- [Work request]
Starting at the line that contains "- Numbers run", reproduce only the lines through the end of the data, exactly, including both the first and the last; skip the pictures.

- [Source material]
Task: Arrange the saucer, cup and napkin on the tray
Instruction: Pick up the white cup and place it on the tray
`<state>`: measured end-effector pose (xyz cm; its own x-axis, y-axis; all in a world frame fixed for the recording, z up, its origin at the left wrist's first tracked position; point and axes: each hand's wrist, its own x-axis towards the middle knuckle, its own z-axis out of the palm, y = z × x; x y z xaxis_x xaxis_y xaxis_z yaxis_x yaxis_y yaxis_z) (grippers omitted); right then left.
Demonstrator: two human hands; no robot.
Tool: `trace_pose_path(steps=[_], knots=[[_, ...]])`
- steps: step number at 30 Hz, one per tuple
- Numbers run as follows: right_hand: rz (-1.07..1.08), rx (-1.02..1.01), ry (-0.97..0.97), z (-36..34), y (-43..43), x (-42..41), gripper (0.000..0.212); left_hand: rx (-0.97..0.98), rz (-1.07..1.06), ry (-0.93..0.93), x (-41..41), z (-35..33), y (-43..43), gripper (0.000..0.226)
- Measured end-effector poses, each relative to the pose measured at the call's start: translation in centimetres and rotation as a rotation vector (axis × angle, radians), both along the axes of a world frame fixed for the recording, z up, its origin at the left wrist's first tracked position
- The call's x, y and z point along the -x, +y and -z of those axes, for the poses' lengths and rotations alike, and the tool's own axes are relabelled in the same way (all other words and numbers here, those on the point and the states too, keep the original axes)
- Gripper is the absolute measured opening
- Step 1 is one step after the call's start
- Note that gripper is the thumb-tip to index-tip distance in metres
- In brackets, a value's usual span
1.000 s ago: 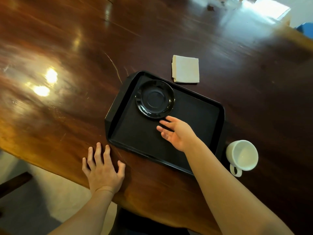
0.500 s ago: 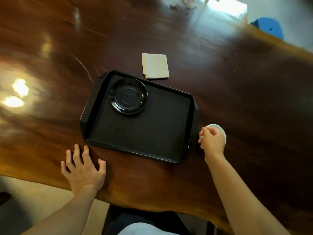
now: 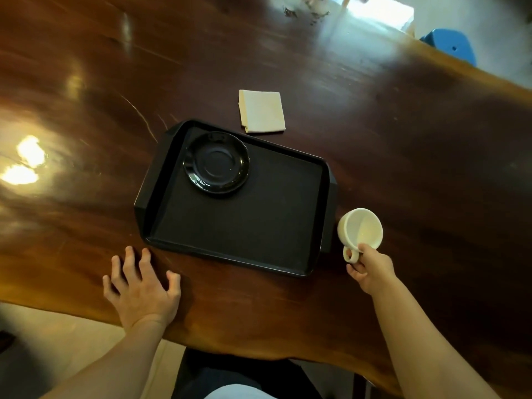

- [Written response]
- Numbers run as follows: right_hand: rz (-1.07..1.08), rx (-1.02..1.01), ry (-0.97..0.97), z (-36..34), y (-43..43), x (-42..41), gripper (0.000..0.212); left_hand: rx (-0.97..0.98), rz (-1.07..1.06), ry (-0.93..0.93), x (-41..41), z (-35..33), y (-43..43), gripper (0.000..0.226)
- Measured end-effector poses, each relative to the pose measured at the call's start: translation in centimetres and rotation as a rotation vector (axis × angle, radians), both along the axes of a world frame fixed for the recording, z up, its origin at the left wrist's first tracked position
- The call's x, y and z point along the -x, +y and -z of those axes, for the poses' lengths and rotations alike, and the tool's own axes are relabelled in the same way (all other words and numbers here, those on the point and the states too, keep the original axes)
- Gripper is the absolute measured opening
- Step 1 is one step after the call's start
- Note that gripper is the thumb-tip to index-tip distance in metres
- In brackets, a value's usual span
1.000 s ago: 
0.500 s ago: 
now: 

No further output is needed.